The truck likes 50-55 without the O/D engaged
That "Fronty" crank and addition of two more mains is amazing genius! Wished I'd thought of that! It sure saves a lot compared to a five-main girdle!
Finished this one this summer
NEW ZEALAND : saw you had a lil shake . hope all is well there !!
Hey, quick question...
I’ve just got my 30 A banger on the road, and am running mechanical brakes with the cast iron drums, and flathead ted equalizer kit. Did pretty much everything myself including riveting on new pads, and turning them.
My question: I adjusted the brakes per Vern tardel’s book, but have found them less then confidence inspiring. The car slows to a stop with no ability to lock up the tires. If I adjust the brakes tighter they drag when just driving. Is this something that will change as the brakes wear in? Did I screw up the install (very possible)? How much should the brakes drag when not engaged?
Well, that was more than one, but any help would be greatly appreciated.
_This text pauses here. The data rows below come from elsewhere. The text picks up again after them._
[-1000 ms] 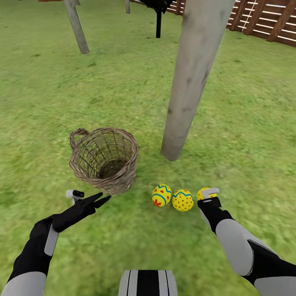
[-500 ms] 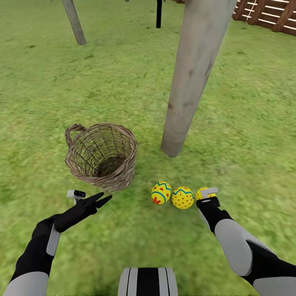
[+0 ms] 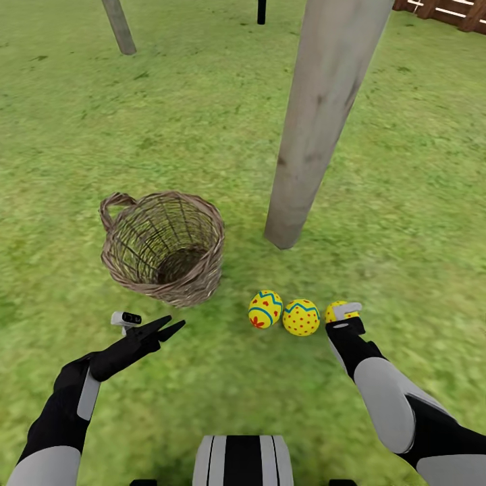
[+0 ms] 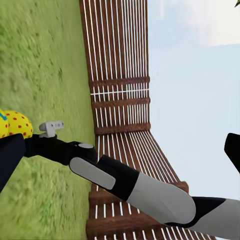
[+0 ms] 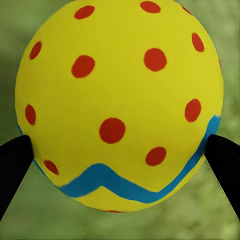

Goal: Take the three Easter eggs out of the wicker basket on the lawn in the garden, then place them on the lawn next to a single tree (choose any tree) so that all three eggs are next to the same tree and none are left in the basket.

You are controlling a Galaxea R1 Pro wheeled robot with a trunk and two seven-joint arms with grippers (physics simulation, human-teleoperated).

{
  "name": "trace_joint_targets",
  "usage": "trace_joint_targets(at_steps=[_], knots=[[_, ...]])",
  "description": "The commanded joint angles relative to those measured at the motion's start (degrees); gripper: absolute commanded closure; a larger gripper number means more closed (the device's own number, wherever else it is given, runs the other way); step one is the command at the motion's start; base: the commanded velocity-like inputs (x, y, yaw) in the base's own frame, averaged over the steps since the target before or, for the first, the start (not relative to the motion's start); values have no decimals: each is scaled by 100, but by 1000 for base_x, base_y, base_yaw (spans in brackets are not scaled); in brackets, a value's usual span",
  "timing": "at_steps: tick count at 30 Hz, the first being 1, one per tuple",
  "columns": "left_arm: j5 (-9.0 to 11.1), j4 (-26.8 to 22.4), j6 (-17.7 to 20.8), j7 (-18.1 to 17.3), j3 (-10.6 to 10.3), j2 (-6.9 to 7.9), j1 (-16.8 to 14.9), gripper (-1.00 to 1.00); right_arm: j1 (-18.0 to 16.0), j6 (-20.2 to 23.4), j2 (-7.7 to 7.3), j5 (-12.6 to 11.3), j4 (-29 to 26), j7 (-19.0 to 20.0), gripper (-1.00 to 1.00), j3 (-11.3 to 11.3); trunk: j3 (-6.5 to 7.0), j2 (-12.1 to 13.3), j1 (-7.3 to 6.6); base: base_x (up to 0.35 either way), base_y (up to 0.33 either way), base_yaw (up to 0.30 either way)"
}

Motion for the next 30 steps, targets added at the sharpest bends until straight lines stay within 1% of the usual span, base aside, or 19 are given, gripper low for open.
trace_joint_targets(at_steps=[1, 2, 3, 9, 14, 23, 26, 29, 30], knots=[[-3, 3, 63, -22, 1, 1, -1, -100, 1, 13, 8, -49, 270, 19, 100, -47, -4, 0, 1, 0, 0, 0], [-3, 4, 64, -22, 1, 1, -3, -100, 1, 13, 11, -49, 270, 23, 100, -47, -4, 0, 1, 0, 0, 0], [-3, 4, 64, -22, 1, 1, -4, -100, 1, 11, 15, -49, 271, 26, -100, -47, -4, 0, 1, 0, 0, 0], [-8, 5, 61, -22, 1, 1, -3, -100, -1, -4, 20, -41, 270, 45, -100, -47, -4, 0, 1, 0, 0, 0], [-12, 5, 65, -22, -5, -8, -4, -100, -2, -9, 8, -41, 270, 45, -100, -47, 107, 6, -12, 0, 0, 0], [-20, 5, 73, 10, -15, -8, -2, -100, 1, -18, 31, -41, 219, 28, -100, -47, 307, 18, -35, 0, 0, 0], [-27, -6, 75, 11, -17, 7, -1, -100, 0, 17, 31, -52, -111, 36, -100, -60, 373, 22, -43, 0, 0, 0], [-37, -129, 85, 19, -11, 75, -4, -100, 0, 79, 31, -44, -689, 43, -100, -62, 440, 26, -51, 0, 0, 0], [-43, -230, 110, 25, -9, 91, -11, -100, 0, 455, 31, -43, -936, 47, -100, -49, 462, 28, -53, 0, 0, 0]])
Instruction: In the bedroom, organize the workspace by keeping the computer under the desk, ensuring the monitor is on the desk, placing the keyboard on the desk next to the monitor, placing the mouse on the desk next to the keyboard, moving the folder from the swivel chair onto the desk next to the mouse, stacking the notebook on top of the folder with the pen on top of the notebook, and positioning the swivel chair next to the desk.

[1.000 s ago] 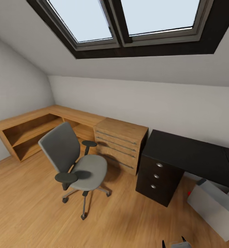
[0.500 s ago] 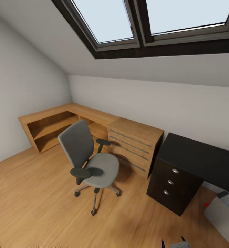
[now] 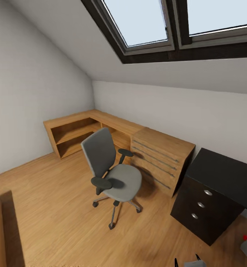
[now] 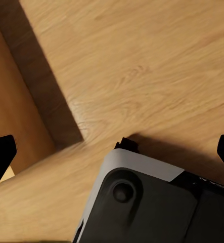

Johnny I am no help but that is a great looking coupe you have
I made a post years ago after I bent up the fuel lines, and have just been lurking ever since. I do read the meet every month.
Nitro, did you check to see if the shoes fit the drums completely? The shoes should also be centered. I have a slight drag on the rear and a little bit more on the front. I also use Flathead Teds kit and it will lock up no problem. Now are you running early Harley beehive lights on the rear? First time I seen that. Looks good.
when I had mechanicals with teds kit , I could slide tires at will . I had to grind off a little top & bottom of shoes (like arching) to get full contact . be sure all is in GOOD condition . if you fit the shoes to the drums , you can get them pretty tight without drag ………...
Yes, they are! Good eye. Thanks!
Thanks for letting me know how your brakes work, so I have a standard to aim for.
I think you’re both right. I “arched” the shoes using sand paper applied to the inside of the drum, and just rubbing the shoes against that. Must have done a piss poor job. Not to sound lazy, but will the shoes form to the drum over time if I just drove it as is? Just curious.